Id. at 571, 733 P.2d at 327 (quoting State v. Souza, 6 Haw. App. 554, 558, 732 P.2d 253, 257 (1987)). From our reading of the hearing transcripts, it appears that the hearing officer cited Rolison for the proposition that "Honolulu Police Department Operational Checklist" for the Intoxilyzer is no longer required. In Rolison, however, this court did not rule that an Intoxilyzer checklist may not be used in conjunction with other evidence. Rather, this court rejected the State of Hawaii's argument that the Intoxilyzer checklist and the testimony of the Intoxilyzer operator alone were sufficient to lay the foundation for admission of an Intoxilyzer test result. Id. at 572, 733 P.2d at 328. It was held that the test result had been erroneously admitted into evidence because there was no evidence that the Intoxilyzer itself was in proper working order. Id. at 571, 733 P.2d at 327. Contrasting the rules in Alaska and Colorado which recognized checklists as providing sufficient foundation for admission of Intoxilyzer test results, this court pointed out that in Hawaii, the Rules governing breath testing instruments "d[id] not provide for the use of checklists by Intoxilyzer operators" as sufficient foundation. Id. at 572, 733 P.2d at 328.

In State v. Lewis, 6 Haw. App. 624, 626, 736 P.2d 70, 72 (1987), this court reiterated that "to meet the foundational requirements for the admission of the Intoxilyzer test result into evidence, there must be a showing of strict compliance" with applicable Rules. See also State v. Arakaki, 7 Haw. App. 48, 744 P.2d 783 (1987), overruled on other grounds by State v. Dow, 72 Haw. 56, 61, 806 P.2d 402, 405 (1991), in which the State conceded that insufficient foundation had been laid for admission of the Intoxilyzer result.

The hearing officer apparently focused on the foregoing language from Rolison in responding to Petitioner's query about the checklists. However, in context, the quoted language only meant that an operational checklist, unlike in Alaska and Colorado, was not sufficient under the Hawaii Rules to establish that the Intoxilyzer itself was in correct working order. This court did not decide that an operational checklist may not be used and made a part of the evidence submitted.

IV.

In affirming Petitioner's administrative revocation, the court rejected Petitioner's argument that "there was a lack of evidence of compliance with th[e] `established procedures' and `operating procedures' [which] constitutes a fatal defect."

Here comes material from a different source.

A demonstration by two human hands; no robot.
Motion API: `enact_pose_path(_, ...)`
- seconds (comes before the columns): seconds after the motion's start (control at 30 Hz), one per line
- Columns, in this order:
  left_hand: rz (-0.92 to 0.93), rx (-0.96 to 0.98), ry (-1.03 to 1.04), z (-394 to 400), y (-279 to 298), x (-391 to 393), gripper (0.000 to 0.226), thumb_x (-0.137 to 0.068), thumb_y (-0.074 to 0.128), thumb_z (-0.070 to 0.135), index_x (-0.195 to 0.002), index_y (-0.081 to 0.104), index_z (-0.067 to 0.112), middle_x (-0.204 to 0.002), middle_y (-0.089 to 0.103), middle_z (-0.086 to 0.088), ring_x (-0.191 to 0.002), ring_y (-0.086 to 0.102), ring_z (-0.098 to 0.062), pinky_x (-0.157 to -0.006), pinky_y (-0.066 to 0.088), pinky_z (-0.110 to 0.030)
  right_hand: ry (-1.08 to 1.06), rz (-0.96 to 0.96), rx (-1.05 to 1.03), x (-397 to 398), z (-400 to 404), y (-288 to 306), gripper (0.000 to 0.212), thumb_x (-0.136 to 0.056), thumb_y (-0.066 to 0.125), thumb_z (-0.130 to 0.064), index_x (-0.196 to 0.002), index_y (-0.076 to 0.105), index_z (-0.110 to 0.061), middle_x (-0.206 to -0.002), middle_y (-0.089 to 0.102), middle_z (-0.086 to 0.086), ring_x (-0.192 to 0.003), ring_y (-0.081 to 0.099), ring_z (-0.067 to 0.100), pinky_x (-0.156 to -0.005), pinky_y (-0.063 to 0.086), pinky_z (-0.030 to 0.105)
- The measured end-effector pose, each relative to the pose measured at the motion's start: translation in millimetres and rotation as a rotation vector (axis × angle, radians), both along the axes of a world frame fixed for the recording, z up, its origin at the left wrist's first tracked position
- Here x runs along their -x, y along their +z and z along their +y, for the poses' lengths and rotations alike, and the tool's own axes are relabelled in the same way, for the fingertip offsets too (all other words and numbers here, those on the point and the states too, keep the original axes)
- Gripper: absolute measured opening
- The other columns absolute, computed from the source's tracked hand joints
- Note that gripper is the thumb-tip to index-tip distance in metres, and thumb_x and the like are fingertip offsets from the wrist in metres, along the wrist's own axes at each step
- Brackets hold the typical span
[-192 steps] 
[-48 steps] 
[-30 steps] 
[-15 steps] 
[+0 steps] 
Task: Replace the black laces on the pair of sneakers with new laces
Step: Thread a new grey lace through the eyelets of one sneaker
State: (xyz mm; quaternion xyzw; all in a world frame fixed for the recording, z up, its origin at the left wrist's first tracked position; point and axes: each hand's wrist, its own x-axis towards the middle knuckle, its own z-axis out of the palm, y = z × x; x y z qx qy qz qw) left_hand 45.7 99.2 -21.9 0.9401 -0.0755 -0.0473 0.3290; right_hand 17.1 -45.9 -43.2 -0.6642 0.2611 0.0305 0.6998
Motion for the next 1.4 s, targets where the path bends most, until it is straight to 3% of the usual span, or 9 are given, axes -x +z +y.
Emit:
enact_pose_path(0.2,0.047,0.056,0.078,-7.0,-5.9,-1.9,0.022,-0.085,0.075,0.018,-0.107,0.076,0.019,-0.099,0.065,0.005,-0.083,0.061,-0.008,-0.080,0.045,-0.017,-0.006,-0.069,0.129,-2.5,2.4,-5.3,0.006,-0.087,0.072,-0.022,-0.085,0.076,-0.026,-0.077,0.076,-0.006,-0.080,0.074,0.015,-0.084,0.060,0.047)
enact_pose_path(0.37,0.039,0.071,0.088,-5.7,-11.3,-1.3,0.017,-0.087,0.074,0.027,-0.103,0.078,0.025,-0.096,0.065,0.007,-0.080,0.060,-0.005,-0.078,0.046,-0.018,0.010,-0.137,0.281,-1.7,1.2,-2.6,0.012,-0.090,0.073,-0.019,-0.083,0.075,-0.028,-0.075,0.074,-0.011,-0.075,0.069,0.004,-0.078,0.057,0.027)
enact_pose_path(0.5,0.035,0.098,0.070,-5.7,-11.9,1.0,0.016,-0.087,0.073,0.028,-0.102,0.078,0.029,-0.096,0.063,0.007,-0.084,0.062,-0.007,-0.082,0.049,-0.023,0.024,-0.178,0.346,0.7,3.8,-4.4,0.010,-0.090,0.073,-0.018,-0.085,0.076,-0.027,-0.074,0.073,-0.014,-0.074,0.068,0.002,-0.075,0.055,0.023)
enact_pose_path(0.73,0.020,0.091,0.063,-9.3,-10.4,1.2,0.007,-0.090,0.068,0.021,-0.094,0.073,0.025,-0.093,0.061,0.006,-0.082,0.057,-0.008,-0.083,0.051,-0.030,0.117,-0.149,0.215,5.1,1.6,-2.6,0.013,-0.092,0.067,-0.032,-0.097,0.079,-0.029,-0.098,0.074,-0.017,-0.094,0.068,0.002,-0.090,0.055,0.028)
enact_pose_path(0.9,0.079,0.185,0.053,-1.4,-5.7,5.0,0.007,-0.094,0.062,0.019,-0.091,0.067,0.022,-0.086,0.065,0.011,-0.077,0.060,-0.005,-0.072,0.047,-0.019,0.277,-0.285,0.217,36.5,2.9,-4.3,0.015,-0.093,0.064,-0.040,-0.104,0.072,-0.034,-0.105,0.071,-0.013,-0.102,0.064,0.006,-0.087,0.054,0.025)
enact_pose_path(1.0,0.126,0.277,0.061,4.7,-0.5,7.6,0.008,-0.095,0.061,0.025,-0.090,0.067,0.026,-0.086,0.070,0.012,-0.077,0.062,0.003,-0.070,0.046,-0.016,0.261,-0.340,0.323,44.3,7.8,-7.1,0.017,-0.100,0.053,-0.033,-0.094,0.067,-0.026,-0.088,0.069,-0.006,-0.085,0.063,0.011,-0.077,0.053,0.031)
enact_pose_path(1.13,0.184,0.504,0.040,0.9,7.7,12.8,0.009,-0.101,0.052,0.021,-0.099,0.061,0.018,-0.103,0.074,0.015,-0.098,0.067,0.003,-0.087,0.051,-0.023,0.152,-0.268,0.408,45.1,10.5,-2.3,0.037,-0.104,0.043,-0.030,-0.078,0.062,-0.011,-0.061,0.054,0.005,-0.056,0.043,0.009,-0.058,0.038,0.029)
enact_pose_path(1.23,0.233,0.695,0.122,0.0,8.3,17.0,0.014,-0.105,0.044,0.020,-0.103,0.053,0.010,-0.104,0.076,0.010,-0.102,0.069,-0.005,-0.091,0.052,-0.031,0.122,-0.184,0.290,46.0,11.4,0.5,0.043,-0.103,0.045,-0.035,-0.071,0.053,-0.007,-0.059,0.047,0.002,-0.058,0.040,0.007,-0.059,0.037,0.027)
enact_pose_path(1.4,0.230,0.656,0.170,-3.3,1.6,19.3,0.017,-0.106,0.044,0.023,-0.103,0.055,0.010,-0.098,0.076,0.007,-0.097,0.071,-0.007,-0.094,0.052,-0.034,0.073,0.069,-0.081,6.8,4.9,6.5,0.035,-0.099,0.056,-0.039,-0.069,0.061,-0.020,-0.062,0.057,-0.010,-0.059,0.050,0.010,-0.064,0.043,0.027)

Our examination of legislative history relating to HRS § 286-257(a)(3)(B) and (C) provides little guidance regarding the type of facts that the legislature would consider sufficient to establish that a breathalyzer operator followed proper procedures for conducting the test, and that the breathalyzer equipment functioned in accordance with operating procedures.

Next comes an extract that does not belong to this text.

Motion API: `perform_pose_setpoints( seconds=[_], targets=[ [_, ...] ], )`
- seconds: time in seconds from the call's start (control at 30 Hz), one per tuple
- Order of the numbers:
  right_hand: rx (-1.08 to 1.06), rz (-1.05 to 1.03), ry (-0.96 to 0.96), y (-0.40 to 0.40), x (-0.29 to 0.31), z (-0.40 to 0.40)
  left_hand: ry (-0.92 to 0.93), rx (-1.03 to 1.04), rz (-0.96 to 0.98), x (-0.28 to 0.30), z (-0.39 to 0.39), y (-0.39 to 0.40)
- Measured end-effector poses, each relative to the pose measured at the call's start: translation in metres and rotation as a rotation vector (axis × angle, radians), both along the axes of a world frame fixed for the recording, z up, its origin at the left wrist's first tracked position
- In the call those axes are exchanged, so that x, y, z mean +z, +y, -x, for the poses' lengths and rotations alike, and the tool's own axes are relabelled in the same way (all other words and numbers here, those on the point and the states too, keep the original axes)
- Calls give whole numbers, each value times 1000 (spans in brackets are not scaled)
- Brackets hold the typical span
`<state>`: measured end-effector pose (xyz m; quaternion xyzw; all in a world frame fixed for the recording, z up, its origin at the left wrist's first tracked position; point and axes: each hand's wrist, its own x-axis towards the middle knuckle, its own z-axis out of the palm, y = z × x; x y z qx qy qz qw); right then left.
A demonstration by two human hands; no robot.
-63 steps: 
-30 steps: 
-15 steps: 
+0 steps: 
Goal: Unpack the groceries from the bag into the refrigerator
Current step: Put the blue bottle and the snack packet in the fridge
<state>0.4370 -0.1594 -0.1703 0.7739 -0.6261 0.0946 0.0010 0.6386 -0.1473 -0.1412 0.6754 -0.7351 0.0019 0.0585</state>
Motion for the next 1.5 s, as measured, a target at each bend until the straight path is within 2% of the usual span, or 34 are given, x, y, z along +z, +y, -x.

In enacting the section governing administrative revocation provisions in Chapter 286, the legislators included "several provisions to protect innocent persons, including an administrative review of the arrest and an administrative hearing before the administrative revocation [went] into effect, and judicial review if the hearings officer f[ound] against the arrestee." Conf. Comm. Rep. No. 137, in 1990 Senate Journal, at 825. However, the committee members did not provide any elucidation of the requirement that facts must be stated establishing that the mandates in HRS § 286-257(a)(2) and (3) were carried out.

V.

Nevertheless, we note that in Park v. Tanaka, 75 Haw. 271, 859 P.2d 917 (1993), a similar challenge to the factual sufficiency of a sworn statement was raised against the companion provision of HRS § 286-257(a)(2)(A),(B) and (C) (Supp. 1992). In language similar to HRS § 286-257(a)(3), HRS § 286-257(a)(2) required that "[t]he sworn statement of the person" responsible for the maintenance of the testing equipment state "facts which establish" the necessary foundation for admission of the Intoxilyzer test result. HRS § 286-257(a)(2) required that the director be provided with

[t]he sworn statement of the person responsible for maintenance of the testing equipment stating facts which establish that pursuant to section 321-161 and rules adopted thereunder:

(A) The equipment used to conduct the test was approved for use as an alcohol testing device in this State;

(B) The person had been trained and at the time the test was conducted was certified and capable of maintaining the testing equipment; and

(C) The testing equipment used had been properly maintained and was in good working condition when the test was conducted[.]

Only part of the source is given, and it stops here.